Hace menos de un año era
agente de la policía municipal. Uniforme azul, la placa reluciente, fornituras
limpias y en buen estado, el arma de cargo en su funda y el fusil automático a
la mano. Botas altas, bien atadas y recién lustradas. La gorra en su lugar,
pelo corto, con algo de gel para que no se alborote cuando va atrás, en la
patrulla.
Esa era su vida, a la vuelta
de la esquina. Hasta que ese oficial de la corporación se le acercó para
decirle que si él quería, podía hacer que aprobara, sin problema alguno, el
examen de control y confianza. Son pruebas que incluyen el polígrafo, en las
que ejercen una fuerte presión quienes lo aplican, al grado de hostigarlos con
la misma pregunta en veinte ocasiones y realizadas en momentos diferentes,
durante la evaluación.
Eres narco. Conoces a algún
narco. Eres malandrín o tienes parientes con antecedentes. Piénsalo, te voy a
dar quince minutos y regreso. Ahora puedes decirme la verdad: trabajas para
algún pesado o tienes familiares presos por delitos contra la salud o de alguna
manera estás metido en la delincuencia.
El agente respondió a todo
que no, porque así era. Pero no aceptó la oferta que le hizo el oficial. Puedo
hacer que apruebes, pero tienes que trabajar para mí, para la gente con la que
yo jalo fuera de aquí, con otra raza.
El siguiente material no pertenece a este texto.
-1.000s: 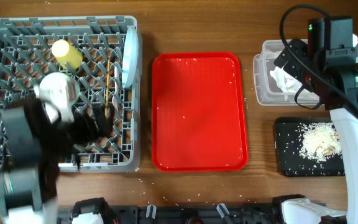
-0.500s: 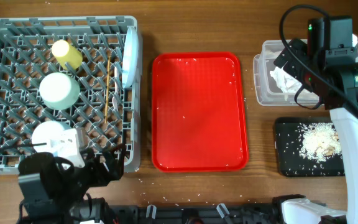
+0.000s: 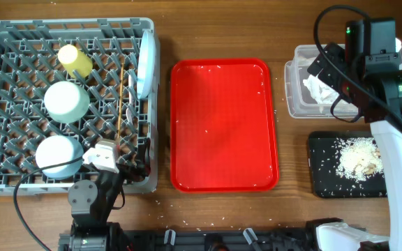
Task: Sort waste into correct bins and load items into the dishwasher rack
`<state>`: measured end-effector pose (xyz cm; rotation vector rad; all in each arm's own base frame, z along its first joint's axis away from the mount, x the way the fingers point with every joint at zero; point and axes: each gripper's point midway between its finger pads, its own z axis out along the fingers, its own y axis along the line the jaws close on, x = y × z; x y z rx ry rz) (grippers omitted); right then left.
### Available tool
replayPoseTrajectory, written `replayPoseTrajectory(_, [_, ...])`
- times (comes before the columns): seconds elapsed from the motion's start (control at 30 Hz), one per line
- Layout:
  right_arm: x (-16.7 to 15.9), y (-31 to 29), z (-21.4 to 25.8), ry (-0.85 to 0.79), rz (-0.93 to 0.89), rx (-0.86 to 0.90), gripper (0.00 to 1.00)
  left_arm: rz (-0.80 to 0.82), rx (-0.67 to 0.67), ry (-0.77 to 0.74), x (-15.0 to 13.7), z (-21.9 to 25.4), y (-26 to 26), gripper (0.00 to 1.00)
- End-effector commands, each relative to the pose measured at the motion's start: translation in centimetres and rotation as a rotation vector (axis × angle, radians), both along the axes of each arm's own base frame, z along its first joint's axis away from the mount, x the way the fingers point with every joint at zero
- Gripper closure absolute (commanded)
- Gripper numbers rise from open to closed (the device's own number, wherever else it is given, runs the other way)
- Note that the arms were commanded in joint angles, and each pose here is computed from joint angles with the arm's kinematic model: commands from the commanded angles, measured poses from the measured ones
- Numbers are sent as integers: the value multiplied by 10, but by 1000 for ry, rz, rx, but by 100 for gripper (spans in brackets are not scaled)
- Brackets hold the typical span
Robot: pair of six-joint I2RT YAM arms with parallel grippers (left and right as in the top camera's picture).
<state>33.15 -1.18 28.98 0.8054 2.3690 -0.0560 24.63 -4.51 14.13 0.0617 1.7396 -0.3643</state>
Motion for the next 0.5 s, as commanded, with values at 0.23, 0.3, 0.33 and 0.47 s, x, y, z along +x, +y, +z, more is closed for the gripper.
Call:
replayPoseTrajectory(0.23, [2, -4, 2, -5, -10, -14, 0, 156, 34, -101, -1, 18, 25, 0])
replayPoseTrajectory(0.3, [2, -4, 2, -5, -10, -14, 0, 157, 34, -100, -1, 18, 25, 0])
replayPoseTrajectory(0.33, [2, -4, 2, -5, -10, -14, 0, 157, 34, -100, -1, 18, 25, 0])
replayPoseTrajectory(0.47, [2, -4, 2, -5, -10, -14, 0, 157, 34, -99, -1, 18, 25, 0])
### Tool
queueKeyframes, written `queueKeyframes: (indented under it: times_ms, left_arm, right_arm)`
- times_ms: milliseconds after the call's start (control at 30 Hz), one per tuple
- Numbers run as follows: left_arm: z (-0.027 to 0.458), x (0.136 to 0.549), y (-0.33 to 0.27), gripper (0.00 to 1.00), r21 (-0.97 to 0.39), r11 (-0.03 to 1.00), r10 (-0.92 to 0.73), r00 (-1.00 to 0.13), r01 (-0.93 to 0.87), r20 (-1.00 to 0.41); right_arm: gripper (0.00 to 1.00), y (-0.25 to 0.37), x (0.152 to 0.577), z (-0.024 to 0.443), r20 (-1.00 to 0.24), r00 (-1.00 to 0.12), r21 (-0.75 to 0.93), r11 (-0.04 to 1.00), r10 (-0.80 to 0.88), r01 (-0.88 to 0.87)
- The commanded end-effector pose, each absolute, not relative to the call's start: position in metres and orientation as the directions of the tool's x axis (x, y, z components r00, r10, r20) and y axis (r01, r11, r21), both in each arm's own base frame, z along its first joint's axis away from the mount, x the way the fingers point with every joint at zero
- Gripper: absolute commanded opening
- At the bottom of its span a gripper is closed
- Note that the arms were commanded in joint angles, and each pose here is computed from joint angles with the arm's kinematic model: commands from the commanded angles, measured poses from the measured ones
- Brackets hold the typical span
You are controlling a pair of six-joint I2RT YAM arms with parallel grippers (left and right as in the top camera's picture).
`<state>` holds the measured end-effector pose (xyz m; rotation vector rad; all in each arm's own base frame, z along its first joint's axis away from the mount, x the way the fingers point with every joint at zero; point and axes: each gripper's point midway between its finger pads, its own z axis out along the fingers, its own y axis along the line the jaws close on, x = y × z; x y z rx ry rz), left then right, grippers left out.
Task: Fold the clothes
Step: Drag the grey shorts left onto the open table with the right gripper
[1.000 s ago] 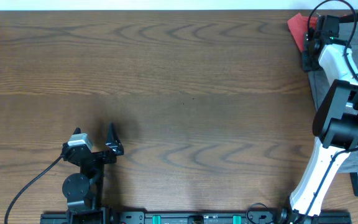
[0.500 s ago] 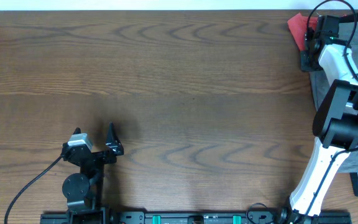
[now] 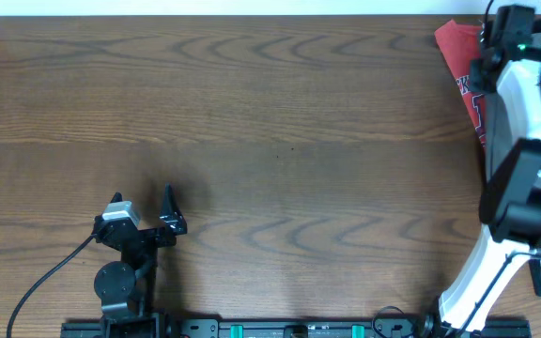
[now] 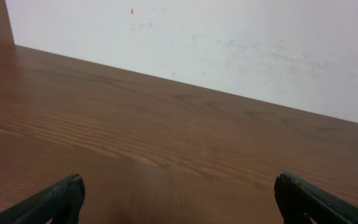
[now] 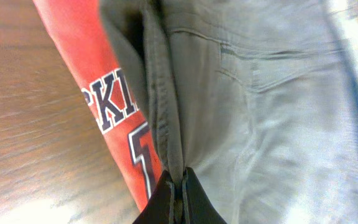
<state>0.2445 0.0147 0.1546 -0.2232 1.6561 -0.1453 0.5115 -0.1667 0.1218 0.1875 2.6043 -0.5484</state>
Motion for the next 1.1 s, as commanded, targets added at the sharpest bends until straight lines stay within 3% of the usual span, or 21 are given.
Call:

Discretamente y agarramos más billetes.
Pero todo a la sorda. Somos muy poquitos. Yo soy el jefe. Si me dices que sí,
pues haz de cuenta que pasaste el examen, yo me encargo.
No aceptó. Pensó en sus dos
hijos, su esposa. En sus manos limpias y la frente en alto. Su uniforme, la
placa reluciente y los zapatos siempre boleados, brillosos. Su vida tranquila y
esa rutina que tanto saboreaba de llegar a su casa sin temor, abrazar a los
morros y echarse un café mientras ve las telenovelas, echado en ese sillón
viejo y mullido. Pensó en la vida breve, en ese parpadeo entre el cañón
escupiendo fuego y el amanecer con el cuerpo tibio de su mujer a un lado,
disponible y a la mano: en espera de él, de su mano, su músculo entero.
No me interesa, respondió.
Cinco días bastaron, después del examen, para que le dijeran que había
reprobado. Le dieron veinte mil pesos, como despedida. Guardó su uniforme como
quien acuna a un bebé y ahora trabaja en un hotel: cuida las sombras de los
muebles en los pasillos, vigila el estacionamiento y que no se empañen sus
ojos.
Columna publicada el 3 de febrero de
2019 en la edición 836 del semanario Ríodoce.